We use koa as the point of entry here for four reasons. First, from a biodiversity perspective, a large fraction of native Hawaiian biota is associated with koa forests, including endangered birds, the one native land mammal, understory plants, and other groups (5). Second, from an ecosystem services perspective, koa forests provide carbon sequestration (6) and hydrological and cultural benefits (3). Third, from an economic perspective, koa is Hawaii’s premier timber, and its high market value creates a potentially lucrative investment (3). Fourth, finding economically viable means of reforesting degraded pastureland is relevant far beyond Hawaii, particularly in the tropics (7, 8).

Land-Use Business Strategies.

For forestry ventures such as koa that have a multiple-decade time horizon, three financial barriers to entry stand out from a private landowner’s perspective: high up-front establishment costs, a long time period until revenue is realized from timber harvest, and high project risk due to the long time horizon and uncertainty about how future biophysical, economic, and institutional factors will affect the investment. Amplifying these barriers is the risk aversion typical of many landowners (9, 10).

We designed a set of koa forestry business strategies that address these barriers to explore profitable, risk-efficient conservation investments for private landowners. These strategies draw on income from timber harvest, two existing government conservation programs, integrated cattle grazing, and selling carbon offset credits.

Timber.

This strategy represents a koa forestry venture based on managing a parcel of land in a plantation-like fashion for its timber value on harvest.

Timber + Subsidy1.

In this strategy, the landowner manages for timber harvest while also enrolling in the State of Hawaii’s Forest Stewardship Program (FSP), which is a government cost-share program akin to various conservation subsidy programs found in the United States, Europe, and elsewhere that are designed to encourage better land stewardship by offsetting a portion of land management costs. The FSP specifically targets private forest owners who are “committed to stewardship, conservation, and enhancement of their forest resources” (Forest Stewardship Handbook, 2002, Hawaii Department of Land and Natural Resources, www.state.hi.us/dlnr/dofaw/hfsp/hfsp_handbook/index.html).

Timber + Cattle.

This strategy integrates cattle grazing with koa timber production in a silvopastoral system. The financial benefits are that cattle provide an additional and earlier revenue stream than timber.

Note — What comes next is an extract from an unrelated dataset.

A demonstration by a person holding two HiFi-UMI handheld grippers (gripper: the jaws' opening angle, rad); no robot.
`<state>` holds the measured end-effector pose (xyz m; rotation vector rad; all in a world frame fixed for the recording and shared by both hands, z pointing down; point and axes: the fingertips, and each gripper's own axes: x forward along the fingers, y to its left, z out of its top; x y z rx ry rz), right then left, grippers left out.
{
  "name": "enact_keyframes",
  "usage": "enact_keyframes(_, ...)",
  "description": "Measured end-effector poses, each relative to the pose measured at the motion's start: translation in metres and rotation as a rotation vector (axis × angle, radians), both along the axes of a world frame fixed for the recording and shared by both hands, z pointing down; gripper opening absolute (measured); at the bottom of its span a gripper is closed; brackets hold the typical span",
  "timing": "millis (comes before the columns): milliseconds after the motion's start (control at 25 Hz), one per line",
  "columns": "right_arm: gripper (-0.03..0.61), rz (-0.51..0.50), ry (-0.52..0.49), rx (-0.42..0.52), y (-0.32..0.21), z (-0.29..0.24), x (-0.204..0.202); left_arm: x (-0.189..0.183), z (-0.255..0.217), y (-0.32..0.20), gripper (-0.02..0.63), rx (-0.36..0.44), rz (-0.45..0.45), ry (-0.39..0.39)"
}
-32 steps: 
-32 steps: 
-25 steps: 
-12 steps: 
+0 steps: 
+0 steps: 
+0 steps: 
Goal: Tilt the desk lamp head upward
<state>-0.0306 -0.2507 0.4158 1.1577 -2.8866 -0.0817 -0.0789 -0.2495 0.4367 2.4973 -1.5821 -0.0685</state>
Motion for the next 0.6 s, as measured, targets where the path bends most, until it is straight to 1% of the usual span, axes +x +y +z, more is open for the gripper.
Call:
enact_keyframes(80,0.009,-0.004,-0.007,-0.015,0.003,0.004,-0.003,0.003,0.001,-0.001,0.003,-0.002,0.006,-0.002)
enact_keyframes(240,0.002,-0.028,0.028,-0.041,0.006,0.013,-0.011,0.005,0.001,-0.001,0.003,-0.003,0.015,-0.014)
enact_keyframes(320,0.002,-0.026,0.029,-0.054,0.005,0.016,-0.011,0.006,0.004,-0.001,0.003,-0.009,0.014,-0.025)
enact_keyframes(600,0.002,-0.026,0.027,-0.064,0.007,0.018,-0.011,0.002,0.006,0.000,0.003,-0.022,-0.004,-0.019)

Timber + Subsidy1 + Cattle.

This strategy combines cost-share assistance through the FSP with an integrated koa–cattle silvopastoral system. The financial benefits are reduction of management costs and added revenue from cattle.

Timber + Subsidy2.

Government-supported retirement of environmentally sensitive agricultural lands is another important type of subsidy in the United States, Europe, and elsewhere. In this strategy, the landowner participates in the Conservation Reserve Enhancement Program (CREP), which is in the process of being launched in Hawaii through the United States Department of Agriculture Farm Service Agency. CREP targets the provision of significant conservation benefits related to water quality, soil erosion, and threatened and endangered species recovery. If enrolled, the landowner would receive rental payments and cost-share assistance covering initial forest establishment and ongoing major maintenance costs. We assume that the landowner manages the parcel for timber harvest and conservation benefits.

Carbon Credits.

The emergence of carbon markets in recent years to mitigate greenhouse gas emissions has created a new financial opportunity for landowners. In this strategy, the landowner sells carbon offset credits from the regenerating koa forest by enrolling as a “forestry offset provider” in the Chicago Climate Exchange (CCX), which is a voluntary, legally binding greenhouse gas emissions reduction market (www.chicagoclimatex.com).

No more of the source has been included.